再びあのタトゥーと金色の牙が脳裏に浮かんだ。蛇男の肌は白かった。警察署で刑事に伝えたとき驚いた点だ。裕福な白人が襲われるのは黒人かヒスパニックのギャングに決まっていると考えるのは人種差別的だろうか、それともジムでのエクササイズのときラップミュージックを聞きすぎたのだろうか。ポールの背中に突きつけられたのは実際はナイフだったのに、黒光りする銃だと思ったのは同じ思考回路によるものだろうか。ナイフだって本物には見えなかったが、それでも夫の命を奪ったのだ。
地面がぐらぐらしはじめた。振動が足元からだんだん上に伝わってくる。
「クレア?」ヘレンが声をかけた。
数年前、ナパに行ったとき地震に襲われた。クレアはベッドから投げだされ、その上にポールが覆いかぶさった。水道管が破裂しガラスが飛び散るなか、どうにか靴だけつかんで外に飛び出した。
「剪断補強が不十分なんだ」ポールは亀裂の走った混み合う道路に下着姿で立ち、そう言った。「新しい建築物だったら基礎免震ベアリングや、剪断力を低下させる耐震装置があるはずだ」
地震荷重について延々と話しつづけるポールの声を聞いているうちに、ようやく心が落ち着いてきた。
「クレア?」
はっと目を開けた。なぜこんなに近くに顔があるのだろうと思いながら母親を見上げた。
「あなた気を失っていたわ」
「まさか」クレアは否定したが、実際は自分の家の私道に仰向けに横たわっていた。さっきの女性警官がこちらを見下ろしている。彼女がどの虫に似ているか考えようとしたが、ただ働きすぎで疲れているようにしか見えなかった。
警官が口を開いた。「動かないでください、奥さん。十分で救急車が来ますから」
その言葉で、救急隊員がストレッチャーを持って路地に駆けつけたものの、ポールを診て一分もせずに首を振ったのを思いだした。

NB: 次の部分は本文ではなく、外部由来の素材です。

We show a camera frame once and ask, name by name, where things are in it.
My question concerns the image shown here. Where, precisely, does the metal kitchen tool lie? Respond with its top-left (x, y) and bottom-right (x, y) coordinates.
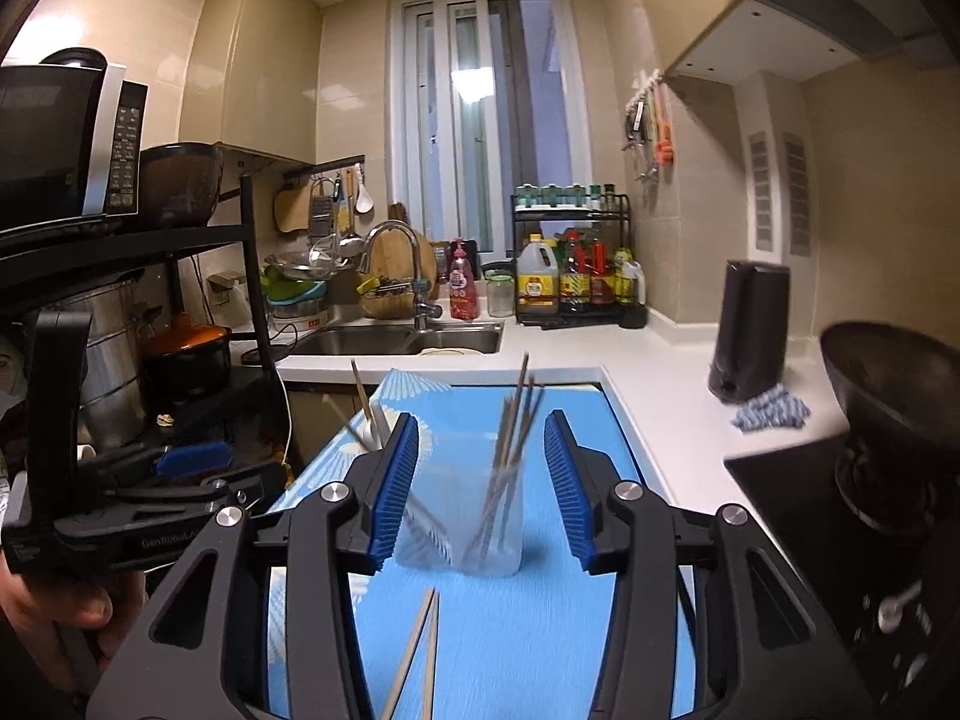
top-left (622, 101), bottom-right (661, 183)

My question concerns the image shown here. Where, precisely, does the row of green spice jars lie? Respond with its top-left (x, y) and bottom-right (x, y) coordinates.
top-left (517, 183), bottom-right (617, 211)

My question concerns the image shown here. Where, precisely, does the steel kitchen sink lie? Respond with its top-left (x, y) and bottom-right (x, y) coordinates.
top-left (287, 321), bottom-right (505, 358)

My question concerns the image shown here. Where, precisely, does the bunch of wooden chopsticks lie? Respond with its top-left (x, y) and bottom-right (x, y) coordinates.
top-left (461, 371), bottom-right (545, 572)

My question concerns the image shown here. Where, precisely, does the grey slatted wall panel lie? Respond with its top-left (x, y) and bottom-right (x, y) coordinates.
top-left (748, 131), bottom-right (774, 253)
top-left (782, 131), bottom-right (813, 257)

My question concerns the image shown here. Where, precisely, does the black pot with orange lid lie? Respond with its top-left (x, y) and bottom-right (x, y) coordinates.
top-left (142, 315), bottom-right (233, 404)

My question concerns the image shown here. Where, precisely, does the black round lid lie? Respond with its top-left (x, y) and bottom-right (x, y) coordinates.
top-left (37, 47), bottom-right (112, 74)

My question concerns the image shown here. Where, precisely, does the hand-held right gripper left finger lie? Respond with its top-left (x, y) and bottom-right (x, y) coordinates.
top-left (86, 412), bottom-right (419, 720)

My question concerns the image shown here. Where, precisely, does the white cable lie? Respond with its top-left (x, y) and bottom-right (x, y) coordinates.
top-left (271, 364), bottom-right (295, 485)

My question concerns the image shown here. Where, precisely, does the round wooden cutting board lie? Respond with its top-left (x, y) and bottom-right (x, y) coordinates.
top-left (360, 229), bottom-right (440, 320)

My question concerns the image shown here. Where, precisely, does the dark sauce bottle red cap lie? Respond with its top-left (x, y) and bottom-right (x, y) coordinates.
top-left (559, 231), bottom-right (593, 314)

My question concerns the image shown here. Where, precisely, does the light single chopstick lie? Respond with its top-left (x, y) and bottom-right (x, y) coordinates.
top-left (381, 589), bottom-right (437, 720)
top-left (350, 358), bottom-right (374, 425)
top-left (422, 591), bottom-right (442, 720)

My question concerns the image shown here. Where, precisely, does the orange kitchen tool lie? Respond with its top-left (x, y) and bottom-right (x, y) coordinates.
top-left (651, 82), bottom-right (678, 166)

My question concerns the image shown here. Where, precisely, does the dark round bowl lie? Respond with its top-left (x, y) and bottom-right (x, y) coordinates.
top-left (139, 142), bottom-right (224, 230)

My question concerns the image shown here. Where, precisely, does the blue shell print mat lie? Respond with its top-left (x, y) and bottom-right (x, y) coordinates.
top-left (266, 367), bottom-right (695, 720)

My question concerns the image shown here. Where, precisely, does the small wooden cutting board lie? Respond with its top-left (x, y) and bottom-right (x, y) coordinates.
top-left (274, 184), bottom-right (312, 235)

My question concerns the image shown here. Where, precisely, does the black glass cooktop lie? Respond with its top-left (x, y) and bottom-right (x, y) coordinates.
top-left (724, 435), bottom-right (960, 720)

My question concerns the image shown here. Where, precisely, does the large steel pot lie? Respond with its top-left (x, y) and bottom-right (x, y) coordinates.
top-left (75, 281), bottom-right (149, 451)

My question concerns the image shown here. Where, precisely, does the blue white checked cloth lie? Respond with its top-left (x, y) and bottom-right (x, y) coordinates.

だれかほんとうに口にしただろうか、”亡くなりました”と。それとも自分が言ったのだろうか? その言葉が聞こえた気がした。感じとっただけかもしれない。だが、夫が人間から死体に変わるのを見届けたのはまちがいない。
クレアは母に声をかけた。「身体を起こしてくれる?」
「起きあがらないでください」警官が制した。
ヘレンは娘の身体を起こした。「おまわりさんが言ったことは聞こえた?」
「だって起こしてくれたのはお母さんじゃない」
「ちがうわ。だれかが強盗に入ろうとしたんですって」
「強盗?」意味がわからず、クレアは訊き返した。「どうして?」
「なにか盗みたかったんじゃないかしら」ヘレンは辛抱強い口調で言ったが、クレアは母が動揺しているのがわかった。「ケータリングの人が押し込み強盗と鉢合わせしたらしいわ」
押し込み強盗。母の口から出たその言葉は時代がかって聞こえた。
ヘレンは続けた。「もみ合いがあったらしいの。バーテンダーがひどいけがをしたそうよ」
「ティムが?」クレアは訊き返した。詳しい事実を知れば実際に起きたことだと理解できるかもしれないと思ったのだ。
ヘレンは首を振った。「名前は知らないけど」
クレアは自宅を見上げた。再び身体と心がばらばらになり、ポールのいない通夜を行ったり来たり漂っているような気がした。
そのとき蛇男の顔が浮かび、現実に引き戻された。
クレアは警官に尋ねた。「強盗って、いったいどんな?」
「アフリカ系アメリカ人の男三人です、中肉中背、二十代半ば。全員マスクと手袋を着用していました」
ヘレンは警察というものをあまり信用していなかった。「それだけわかっていれば、逮捕は時間の問題ね」
「お母さん」クレアは母をたしなめるように言った。
「連中はシルバーの最新型4ドア車に乗っていました」警官はベルトにさした警棒を握りしめた。「全州にその車を対象をするBOLOを出しています」
「お嬢さん、わたしにとってBOLOっていうのは派手なひもネクタイのことよ」ヘレンは再び完全な司書モードになって、クレアには向けられないいらだちをぶつけた。「申し訳ないけれど、英語をしゃべってくださる?」
ジニーが口を開いた。「ビー・オン・ザ・ルック・アウト、捜査指令のことでしょ?」にこにこと警官に笑いかける。「うちの居間にはカラーテレビがありますからね」
「いつまでも私道にすわっているわけにはいかないわ」クレアが言うと、ヘレンが腕をつかんで立ちあがらせてくれた。もしここにポールがいたらどうしていただろう? きっとこの場を仕切っていたはず。だが自分にはできない。立っているのがやっとなのだ。「強盗はなにか盗っていったんですか?」
「そうは思いませんが、刑事と一緒に家のなかを確認してもらいます」警官は土間のドア付近に立っている数人の男たちを指さした。みな刑事コロンボ風のトレンチコートを着こんでおり、ひとりは葉巻までくわえていた。「盗品目録を作成するためのチェックリストをお渡しします。保険会社に提出する際、完全な報告書が必要になりますので」
クレアはあっけにとられたあまり、思わず笑いだしそうになった。スミソニアン博物館のカタログづくりを頼まれたようなものだった。「これから人が来るんです。テーブルがセットされているかたしかめないと。ケータリングの——」
「奥さん」警官がさえぎった。「現場検証が終わるまでなかに入ることはできません」
クレアは拳を口に当てて、いまいましい”奥さん”呼ばわりはやめろと言いそうになるのをこらえた。
「奥さん?」警官がなおも言った。
クレアは拳を下ろした。私道の入口に車が停まった。灰色のメルセデス。ヘッドライトがついていて、黄色い”葬儀”の旗が窓から差しかけられている。もう一台のメルセデスもそのうしろにゆっくりと停まった。葬列がついに追いついたのだ。どうすればいい? もう一度倒れるのがいちばん簡単な解決法のような気がした。それからどうする? 救急車。病院。鎮痛剤。いずれは家に送り返されるだろう。そしてふたたび同じ場所に立って、刑事や目録や保険やその他ろくでもないことに対応するはめになる。全部ポールのせいだ。ポールはここにいるべきなのに。ここですべての面倒を見るべきなのに。それがポールの仕事だ。